O estágio de advocacia, um curso de formação profissional, que, nos termos do artigo 18.º, n.º 1 do Regulamento de Acesso à Advocacia, se «destina à preparação do ingresso dos estagiários no exercício da advocacia, através da aprendizagem e da prática progressiva das regras técnicas e deontológicas da profissão», integra uma componente escolar e uma prática. Tanto quanto sabemos, esta estrutura do estágio existe desde 1991, data da publicação do Estatuto do Advogado, e na componente escolar, os estagiários tinham aulas de deontologia profissional, registos e notariado e prática processual civil e penal. No fim de cada módulo eram sujeitos a exame escrito e a avaliação final (ver artigos 24.º e ss do referido Regulamento). Nos anos 2000 o estágio foi alterado, passando a componente escolar a integrar mais seis módulos (processo de inventário de menores, registo predial, registo comercial, processo administrativo e fiscal e custas), bem como, no que respeita à avaliação dos estagiários, um exame final escrito e oral e, como referimos anteriormente, um exame de admissão ao estágio, desde 2011. O curso de direito da Faculdade de Direito da Universidade de Macau começou a funcionar em 1988 e os primeiros licenciados em direito concluíram o curso em 1992. O curso de direito da UCTM iniciou-se em 2000.

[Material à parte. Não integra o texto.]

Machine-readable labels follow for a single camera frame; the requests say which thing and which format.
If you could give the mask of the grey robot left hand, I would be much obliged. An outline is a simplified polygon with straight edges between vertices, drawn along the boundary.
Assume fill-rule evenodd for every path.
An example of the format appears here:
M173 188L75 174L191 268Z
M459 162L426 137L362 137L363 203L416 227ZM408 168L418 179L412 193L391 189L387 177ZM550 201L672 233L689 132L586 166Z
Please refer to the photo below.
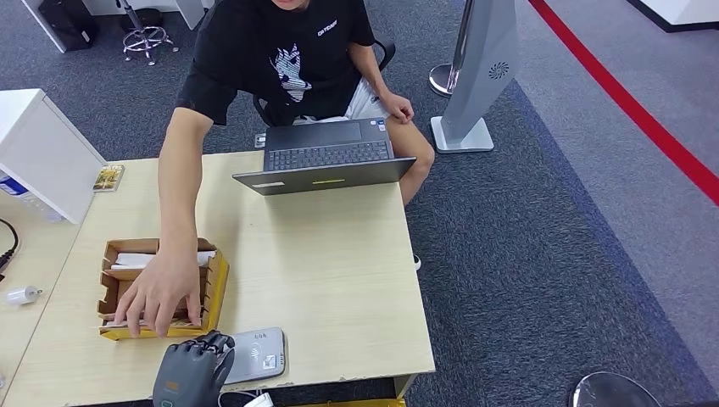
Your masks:
M153 405L218 406L234 364L234 348L234 338L216 330L171 344L153 385Z

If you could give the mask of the person's left hand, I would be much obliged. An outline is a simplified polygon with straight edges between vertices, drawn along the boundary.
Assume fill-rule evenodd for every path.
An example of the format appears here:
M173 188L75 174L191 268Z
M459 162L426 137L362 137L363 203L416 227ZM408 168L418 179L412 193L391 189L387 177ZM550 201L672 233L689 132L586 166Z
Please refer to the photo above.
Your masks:
M415 112L408 99L389 90L381 92L379 98L386 111L402 124L408 124L412 121Z

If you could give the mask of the person's right hand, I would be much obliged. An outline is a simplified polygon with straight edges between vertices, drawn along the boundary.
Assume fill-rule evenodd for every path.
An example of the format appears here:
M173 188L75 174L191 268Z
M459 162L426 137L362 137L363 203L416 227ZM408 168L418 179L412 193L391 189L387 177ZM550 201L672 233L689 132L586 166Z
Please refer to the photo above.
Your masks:
M199 294L197 249L162 246L120 298L113 323L125 322L133 337L139 335L141 326L164 337L183 302L190 322L199 326Z

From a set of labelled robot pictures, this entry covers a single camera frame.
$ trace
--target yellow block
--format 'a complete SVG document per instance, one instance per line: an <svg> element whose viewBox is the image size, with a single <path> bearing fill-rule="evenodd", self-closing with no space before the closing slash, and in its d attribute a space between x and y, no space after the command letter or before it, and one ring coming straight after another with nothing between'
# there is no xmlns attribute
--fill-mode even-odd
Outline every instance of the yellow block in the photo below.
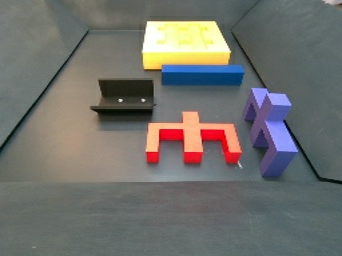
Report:
<svg viewBox="0 0 342 256"><path fill-rule="evenodd" d="M144 69L163 64L224 65L229 48L215 21L148 21L143 44Z"/></svg>

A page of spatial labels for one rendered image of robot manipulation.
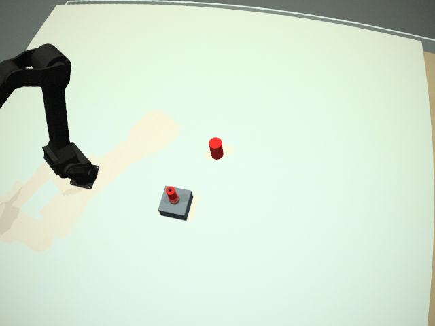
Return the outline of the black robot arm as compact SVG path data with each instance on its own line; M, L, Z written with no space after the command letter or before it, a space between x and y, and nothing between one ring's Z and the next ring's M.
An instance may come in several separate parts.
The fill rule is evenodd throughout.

O licenciado em direito que recorreu da deliberação da AAM foi patrocinado, oficiosamente, pelo advogado João Soares, docente da Faculdade de Direito da Universidade de Macau, entre 1989 e 2004, tendo leccionado, entre outras, as disciplinas de direito administrativo e introdução ao estudo do direito. A participação do professor João Soares no processo foi referida num artigo publicado no Jornal Tribuna de Macau, em 24 Julho 2013, denominado «Tribunal dá razão a licenciado da UCTM no acesso ao estágio de advocacia».